- What you should do:
Could you print every line from the first one of the records below through the line containing "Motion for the", with both included and nothing else?

- Available data:
=== Section Start ===

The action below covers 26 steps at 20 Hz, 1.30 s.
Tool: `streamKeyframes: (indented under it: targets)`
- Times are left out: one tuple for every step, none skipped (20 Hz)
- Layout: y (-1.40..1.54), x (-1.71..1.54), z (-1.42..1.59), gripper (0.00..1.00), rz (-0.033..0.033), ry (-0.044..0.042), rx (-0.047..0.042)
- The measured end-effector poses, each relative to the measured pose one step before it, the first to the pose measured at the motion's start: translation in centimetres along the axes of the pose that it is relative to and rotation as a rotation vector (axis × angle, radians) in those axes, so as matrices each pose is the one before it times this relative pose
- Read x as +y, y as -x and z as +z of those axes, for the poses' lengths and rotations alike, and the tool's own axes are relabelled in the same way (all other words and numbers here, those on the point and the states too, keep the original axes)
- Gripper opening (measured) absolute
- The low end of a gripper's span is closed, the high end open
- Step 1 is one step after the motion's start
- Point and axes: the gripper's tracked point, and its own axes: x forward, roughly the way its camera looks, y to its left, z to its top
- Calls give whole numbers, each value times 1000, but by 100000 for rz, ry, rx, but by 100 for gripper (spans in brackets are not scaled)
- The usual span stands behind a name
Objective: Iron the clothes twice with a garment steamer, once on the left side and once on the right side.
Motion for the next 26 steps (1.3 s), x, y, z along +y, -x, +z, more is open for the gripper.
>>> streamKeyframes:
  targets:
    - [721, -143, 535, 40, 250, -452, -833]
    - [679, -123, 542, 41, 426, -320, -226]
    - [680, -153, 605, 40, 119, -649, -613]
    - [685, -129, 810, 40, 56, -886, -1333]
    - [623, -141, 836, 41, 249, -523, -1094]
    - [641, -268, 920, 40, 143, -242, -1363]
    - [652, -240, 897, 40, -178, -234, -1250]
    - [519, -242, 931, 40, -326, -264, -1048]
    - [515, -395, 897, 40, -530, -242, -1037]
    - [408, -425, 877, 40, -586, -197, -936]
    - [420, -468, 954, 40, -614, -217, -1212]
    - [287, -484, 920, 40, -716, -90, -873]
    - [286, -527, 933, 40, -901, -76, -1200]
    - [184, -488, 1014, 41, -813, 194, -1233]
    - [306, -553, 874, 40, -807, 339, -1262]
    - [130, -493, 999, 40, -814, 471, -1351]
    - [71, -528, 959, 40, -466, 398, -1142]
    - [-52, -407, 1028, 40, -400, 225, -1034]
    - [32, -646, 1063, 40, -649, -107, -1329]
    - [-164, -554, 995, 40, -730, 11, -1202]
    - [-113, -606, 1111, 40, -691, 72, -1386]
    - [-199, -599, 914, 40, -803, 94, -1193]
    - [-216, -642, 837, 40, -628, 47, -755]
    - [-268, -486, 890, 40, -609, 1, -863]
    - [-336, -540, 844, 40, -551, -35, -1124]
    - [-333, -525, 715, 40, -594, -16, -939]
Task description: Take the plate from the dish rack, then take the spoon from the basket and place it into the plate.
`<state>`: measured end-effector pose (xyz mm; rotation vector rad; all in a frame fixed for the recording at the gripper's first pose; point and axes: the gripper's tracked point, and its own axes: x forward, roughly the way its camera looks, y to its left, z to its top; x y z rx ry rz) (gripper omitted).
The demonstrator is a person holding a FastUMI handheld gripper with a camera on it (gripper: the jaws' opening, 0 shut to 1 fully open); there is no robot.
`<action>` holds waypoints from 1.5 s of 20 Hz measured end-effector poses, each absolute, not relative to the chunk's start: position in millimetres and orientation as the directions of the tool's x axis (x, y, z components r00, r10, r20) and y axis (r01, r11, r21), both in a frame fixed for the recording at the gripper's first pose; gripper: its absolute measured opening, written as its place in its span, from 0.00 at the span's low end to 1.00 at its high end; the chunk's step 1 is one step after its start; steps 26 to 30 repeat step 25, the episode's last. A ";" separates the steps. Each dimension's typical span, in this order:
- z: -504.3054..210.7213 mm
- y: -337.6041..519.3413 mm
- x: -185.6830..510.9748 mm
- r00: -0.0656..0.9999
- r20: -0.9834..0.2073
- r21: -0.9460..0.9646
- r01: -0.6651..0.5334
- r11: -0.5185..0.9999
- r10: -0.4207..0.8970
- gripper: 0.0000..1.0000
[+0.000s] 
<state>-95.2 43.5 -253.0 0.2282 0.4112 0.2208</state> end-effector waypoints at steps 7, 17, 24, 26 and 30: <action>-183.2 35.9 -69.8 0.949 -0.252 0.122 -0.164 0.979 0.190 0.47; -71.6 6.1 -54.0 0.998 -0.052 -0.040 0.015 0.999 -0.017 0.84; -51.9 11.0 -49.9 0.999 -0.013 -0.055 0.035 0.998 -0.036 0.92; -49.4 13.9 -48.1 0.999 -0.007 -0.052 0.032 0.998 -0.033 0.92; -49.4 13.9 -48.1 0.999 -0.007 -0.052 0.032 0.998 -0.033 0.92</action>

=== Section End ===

- Answer:
The action below covers 26 steps at 20 Hz, 1.30 s.
Tool: `streamKeyframes: (indented under it: targets)`
- Times are left out: one tuple for every step, none skipped (20 Hz)
- Layout: y (-1.40..1.54), x (-1.71..1.54), z (-1.42..1.59), gripper (0.00..1.00), rz (-0.033..0.033), ry (-0.044..0.042), rx (-0.047..0.042)
- The measured end-effector poses, each relative to the measured pose one step before it, the first to the pose measured at the motion's start: translation in centimetres along the axes of the pose that it is relative to and rotation as a rotation vector (axis × angle, radians) in those axes, so as matrices each pose is the one before it times this relative pose
- Read x as +y, y as -x and z as +z of those axes, for the poses' lengths and rotations alike, and the tool's own axes are relabelled in the same way (all other words and numbers here, those on the point and the states too, keep the original axes)
- Gripper opening (measured) absolute
- The low end of a gripper's span is closed, the high end open
- Step 1 is one step after the motion's start
- Point and axes: the gripper's tracked point, and its own axes: x forward, roughly the way its camera looks, y to its left, z to its top
- Calls give whole numbers, each value times 1000, but by 100000 for rz, ry, rx, but by 100 for gripper (spans in brackets are not scaled)
- The usual span stands behind a name
Objective: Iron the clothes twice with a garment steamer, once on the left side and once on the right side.
Motion for the next 26 steps (1.3 s), x, y, z along +y, -x, +z, more is open for the gripper.

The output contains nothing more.